As people start to get copies of my book, I want to offer more context to the brief dedication at the front of the book.
“It’s Complicated” is dedicated to my beloved advisor, Peter Lyman, who passed away before I finished my degree at Berkeley. It was Peter who initially helped me conceive of this project and it was Peter who took my limited ethnographic training and helped me develop deep reflexive instincts. As much joy as it brings me to see this book born into the world, it also saddens me that Peter couldn’t get to see the project completed.
After I left MIT, my undergraduate mentor and friend Andy van Dam sent me to Peter, confident that we’d get along like a house on fire. I begrudgingly agreed to meet Peter but when I showed up in California, he had been sent to jury duty and was unable to make the meeting. So he invited me to his home where he was hosting a dinner for graduate students. There, I got to meet a kind, gentle soul who not only inspired me with his intellect but revealed the beauty and pleasure of nurturing junior scholars. I was sold.
Once at Berkeley, Peter and I devised all sorts of plots to collaborate and, more importantly, to play institutional good-cop, bad-cop. In my spastic, obnoxious way, I would throw a fit at some injustice, inevitably piss off someone, and then he’d intervene and negotiate a truce. When we realized how effective this could be, we started scheming.

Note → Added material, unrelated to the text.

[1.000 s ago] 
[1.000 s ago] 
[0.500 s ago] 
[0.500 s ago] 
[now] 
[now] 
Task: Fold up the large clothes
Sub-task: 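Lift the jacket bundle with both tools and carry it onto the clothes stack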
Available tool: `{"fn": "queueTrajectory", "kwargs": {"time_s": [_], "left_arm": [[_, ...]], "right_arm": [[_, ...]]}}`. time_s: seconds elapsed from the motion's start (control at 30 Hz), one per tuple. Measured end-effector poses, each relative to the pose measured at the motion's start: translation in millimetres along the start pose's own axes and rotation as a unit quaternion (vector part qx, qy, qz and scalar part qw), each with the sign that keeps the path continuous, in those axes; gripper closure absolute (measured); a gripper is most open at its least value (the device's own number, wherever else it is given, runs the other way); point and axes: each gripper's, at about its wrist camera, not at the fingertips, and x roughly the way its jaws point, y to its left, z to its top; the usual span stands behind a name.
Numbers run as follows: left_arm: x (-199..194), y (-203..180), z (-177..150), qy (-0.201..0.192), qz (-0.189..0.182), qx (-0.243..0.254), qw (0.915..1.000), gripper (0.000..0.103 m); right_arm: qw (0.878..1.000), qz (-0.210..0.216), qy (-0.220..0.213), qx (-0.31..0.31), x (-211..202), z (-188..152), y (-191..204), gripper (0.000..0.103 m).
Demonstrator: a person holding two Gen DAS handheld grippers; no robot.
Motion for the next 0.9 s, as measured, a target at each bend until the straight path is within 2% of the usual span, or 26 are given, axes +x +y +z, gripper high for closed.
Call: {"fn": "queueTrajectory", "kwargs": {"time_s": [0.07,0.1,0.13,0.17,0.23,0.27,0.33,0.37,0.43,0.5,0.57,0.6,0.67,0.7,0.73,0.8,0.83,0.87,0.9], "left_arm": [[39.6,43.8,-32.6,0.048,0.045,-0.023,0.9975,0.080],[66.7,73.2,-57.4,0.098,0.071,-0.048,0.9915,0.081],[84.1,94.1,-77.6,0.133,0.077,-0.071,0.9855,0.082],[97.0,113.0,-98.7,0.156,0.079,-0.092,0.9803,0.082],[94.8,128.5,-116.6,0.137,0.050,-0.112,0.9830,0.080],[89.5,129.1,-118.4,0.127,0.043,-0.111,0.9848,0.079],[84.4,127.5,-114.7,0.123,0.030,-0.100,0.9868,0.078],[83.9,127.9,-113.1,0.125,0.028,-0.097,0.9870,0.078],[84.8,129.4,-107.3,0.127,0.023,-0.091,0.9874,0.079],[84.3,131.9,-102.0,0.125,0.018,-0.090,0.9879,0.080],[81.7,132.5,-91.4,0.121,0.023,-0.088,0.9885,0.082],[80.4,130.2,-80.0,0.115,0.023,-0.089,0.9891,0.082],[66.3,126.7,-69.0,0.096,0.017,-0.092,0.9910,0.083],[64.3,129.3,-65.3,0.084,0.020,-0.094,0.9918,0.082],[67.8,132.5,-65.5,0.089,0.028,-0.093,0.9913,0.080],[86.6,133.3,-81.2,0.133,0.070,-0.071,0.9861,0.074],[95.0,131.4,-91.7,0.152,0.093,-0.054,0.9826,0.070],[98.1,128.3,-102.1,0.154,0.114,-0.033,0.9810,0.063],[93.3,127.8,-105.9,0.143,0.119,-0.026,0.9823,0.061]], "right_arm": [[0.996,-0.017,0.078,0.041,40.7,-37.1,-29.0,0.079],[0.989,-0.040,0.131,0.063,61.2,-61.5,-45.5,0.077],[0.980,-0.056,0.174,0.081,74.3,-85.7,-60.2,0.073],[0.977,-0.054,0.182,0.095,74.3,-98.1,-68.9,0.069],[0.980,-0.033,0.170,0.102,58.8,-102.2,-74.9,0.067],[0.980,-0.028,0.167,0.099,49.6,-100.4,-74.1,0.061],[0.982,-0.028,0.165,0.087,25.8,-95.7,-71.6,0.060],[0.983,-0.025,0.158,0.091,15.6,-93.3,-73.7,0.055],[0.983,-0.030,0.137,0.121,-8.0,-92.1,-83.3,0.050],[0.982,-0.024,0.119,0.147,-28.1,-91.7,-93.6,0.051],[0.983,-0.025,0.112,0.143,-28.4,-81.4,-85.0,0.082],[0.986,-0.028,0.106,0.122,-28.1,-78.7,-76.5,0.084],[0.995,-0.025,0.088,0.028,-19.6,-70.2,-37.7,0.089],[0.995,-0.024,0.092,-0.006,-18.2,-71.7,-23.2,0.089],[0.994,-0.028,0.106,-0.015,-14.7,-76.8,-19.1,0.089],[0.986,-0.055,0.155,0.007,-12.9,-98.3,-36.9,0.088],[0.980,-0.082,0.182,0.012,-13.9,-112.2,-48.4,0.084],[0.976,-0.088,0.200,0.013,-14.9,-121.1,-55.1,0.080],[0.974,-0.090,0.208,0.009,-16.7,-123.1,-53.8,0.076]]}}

Peter’s illness was devastating. Always a brilliant orator, his cancer ate away at his ability to communicate. Even his serene peacefulness was tried over and over again by the frustration he felt not being able to express himself. And, for all that he adored and supported his students, his love of his children – and sadness in not being able to get to know his grandchildren – were what really weighed on him.
It’s been over six years since the world lost an amazing man. Nothing that I can do can bring him back but I wrote this book in part to honor him and all that he taught me. Peter showed me that there’s more to being a scholar than producing important works. Always gracious and warm, Peter did more to cultivate others than to advance his own career. He always said that, at Berkeley, he was paid to attend meetings so that he could keep up his hobby of teaching. His brilliance emerged through those that he empowered. I can only hope to have as much impact on those around me as he did on me.
Every time I look at my book, I smile thinking about Peter’s influence on me, my work, and my sense of what it means to be a scholar and intellectual. We all build on the shoulders of giants but sometimes those giants aren’t so visible to others. Peter was a huge giant in my life and I hope that others reading this book can see his influence in it.